All steps were performed on ice or in a 4°C centrifuge until after emulsification. Fifty microliter PCR were prepared in a 1.5 ml microcentrifuge tube with varying experimental conditions. Two microliter of bacterial cells standardized to 10⁴ cells/μl were added to 48 μl of master mix and vortexed to evenly disperse cells before adding 300 μl of cold Droplet Generation Oil for Probes (BioRad 1863005). Emulsions were formed immediately after by shaking tubes at 25 Hz for 30 s on a Retch Mixer Mill MM 400 with adapters 11990 and 11993 (Mobio/Qiagen). Next, the emulsion mix was divided into four 70 μl aliquots in a PCR strip-tube and thermocycled as follows: 37°C for 5 min, 95°C for 10 min, then 38 cycles of 95°C for 5 s, 54°C for 30 s, and 72°C for 30 s, followed by final extension 72°C for 2 min. After PCR amplification, the aliquots were briefly vortexed and pooled into a clean 1.5 ml microcentrifuge tube. To break the emulsion, 50 μl of TE and 70 μl of Perfluorooctanol (Krackeler Scientific 45-370533-25G) were added and the mixture was vortexed vigorously for 30 s. Tubes were centrifuged at 5000 G for 1 min, and the upper aqueous phase was transferred to a new PCR strip tube and purified using AMPure XP beads as described below.

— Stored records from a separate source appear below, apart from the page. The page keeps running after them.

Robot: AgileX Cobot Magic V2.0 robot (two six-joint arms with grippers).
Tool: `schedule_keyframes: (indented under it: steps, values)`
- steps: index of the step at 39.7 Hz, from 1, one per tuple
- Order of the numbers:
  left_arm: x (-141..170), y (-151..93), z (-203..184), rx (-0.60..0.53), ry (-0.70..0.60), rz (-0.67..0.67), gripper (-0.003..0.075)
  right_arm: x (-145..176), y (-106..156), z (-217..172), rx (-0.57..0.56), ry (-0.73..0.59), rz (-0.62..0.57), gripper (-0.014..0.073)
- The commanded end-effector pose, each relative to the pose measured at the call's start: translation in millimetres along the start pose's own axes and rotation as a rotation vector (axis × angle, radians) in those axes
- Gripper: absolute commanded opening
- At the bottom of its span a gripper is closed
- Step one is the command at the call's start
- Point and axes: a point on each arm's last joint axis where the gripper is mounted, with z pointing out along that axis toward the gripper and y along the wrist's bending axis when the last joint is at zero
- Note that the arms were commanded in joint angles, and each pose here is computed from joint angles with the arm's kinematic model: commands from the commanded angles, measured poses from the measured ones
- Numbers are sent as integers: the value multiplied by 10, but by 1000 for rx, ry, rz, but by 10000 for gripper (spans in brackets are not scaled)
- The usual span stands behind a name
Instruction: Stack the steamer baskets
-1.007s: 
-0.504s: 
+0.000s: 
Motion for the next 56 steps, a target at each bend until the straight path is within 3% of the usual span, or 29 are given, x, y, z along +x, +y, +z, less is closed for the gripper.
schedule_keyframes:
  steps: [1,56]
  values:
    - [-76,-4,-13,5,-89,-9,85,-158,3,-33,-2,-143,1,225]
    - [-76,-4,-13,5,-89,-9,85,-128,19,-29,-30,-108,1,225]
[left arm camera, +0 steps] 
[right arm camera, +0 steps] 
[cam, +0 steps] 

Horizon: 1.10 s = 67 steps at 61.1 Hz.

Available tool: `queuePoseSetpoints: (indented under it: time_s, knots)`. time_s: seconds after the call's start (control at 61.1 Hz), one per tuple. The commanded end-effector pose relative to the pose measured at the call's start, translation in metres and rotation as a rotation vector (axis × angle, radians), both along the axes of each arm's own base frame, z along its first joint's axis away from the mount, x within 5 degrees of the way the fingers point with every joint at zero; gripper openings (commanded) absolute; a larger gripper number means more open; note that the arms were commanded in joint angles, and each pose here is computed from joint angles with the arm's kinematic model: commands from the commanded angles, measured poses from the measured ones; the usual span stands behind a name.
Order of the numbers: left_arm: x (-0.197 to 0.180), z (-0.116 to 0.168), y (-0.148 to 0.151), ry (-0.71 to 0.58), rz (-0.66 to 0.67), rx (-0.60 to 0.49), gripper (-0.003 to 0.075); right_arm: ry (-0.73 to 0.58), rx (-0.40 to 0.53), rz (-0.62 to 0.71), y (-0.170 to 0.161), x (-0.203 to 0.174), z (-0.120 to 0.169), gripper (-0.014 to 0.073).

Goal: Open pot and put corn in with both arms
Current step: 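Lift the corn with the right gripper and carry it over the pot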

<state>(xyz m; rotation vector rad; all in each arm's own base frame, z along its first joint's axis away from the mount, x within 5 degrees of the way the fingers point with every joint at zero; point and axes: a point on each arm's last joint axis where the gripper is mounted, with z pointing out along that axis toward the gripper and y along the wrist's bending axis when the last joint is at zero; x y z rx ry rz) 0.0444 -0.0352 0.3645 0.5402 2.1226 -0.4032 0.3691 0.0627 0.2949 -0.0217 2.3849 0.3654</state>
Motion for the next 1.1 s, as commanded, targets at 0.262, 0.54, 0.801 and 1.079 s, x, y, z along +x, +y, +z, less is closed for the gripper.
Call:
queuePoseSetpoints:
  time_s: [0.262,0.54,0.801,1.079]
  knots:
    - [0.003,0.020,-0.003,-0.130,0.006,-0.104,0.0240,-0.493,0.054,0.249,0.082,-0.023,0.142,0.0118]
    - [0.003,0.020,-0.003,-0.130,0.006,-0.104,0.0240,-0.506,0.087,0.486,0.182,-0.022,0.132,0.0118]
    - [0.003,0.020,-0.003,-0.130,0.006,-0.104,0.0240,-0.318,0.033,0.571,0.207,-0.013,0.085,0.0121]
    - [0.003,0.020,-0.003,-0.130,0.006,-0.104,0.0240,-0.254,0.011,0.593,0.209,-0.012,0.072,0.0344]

AMPure XP beads (Beckman A63880) were added at a ratio of 0.8 μl beads per 1 μl of recovered DNA, vortexed, and incubated for 5 min for DNA binding. PCR strip tubes were transferred to a 96-well magnet (Eppendorf Magnum FLX) to pull down beads for 5 min. Supernatant was removed with a multichannel pipette and the pellet was washed twice with 100 μl of 70% EtOH before drying for 10 min at room temperature. The bead pellet was suspended in 20–50 μl of TE and incubated for 5 min to elute DNA, before returning to the magnet and transferring supernatant to fresh PCR strip tubes. Eluted DNA was either run directly on a gel for qualitative analysis of amplification or used as template in qPCR assays.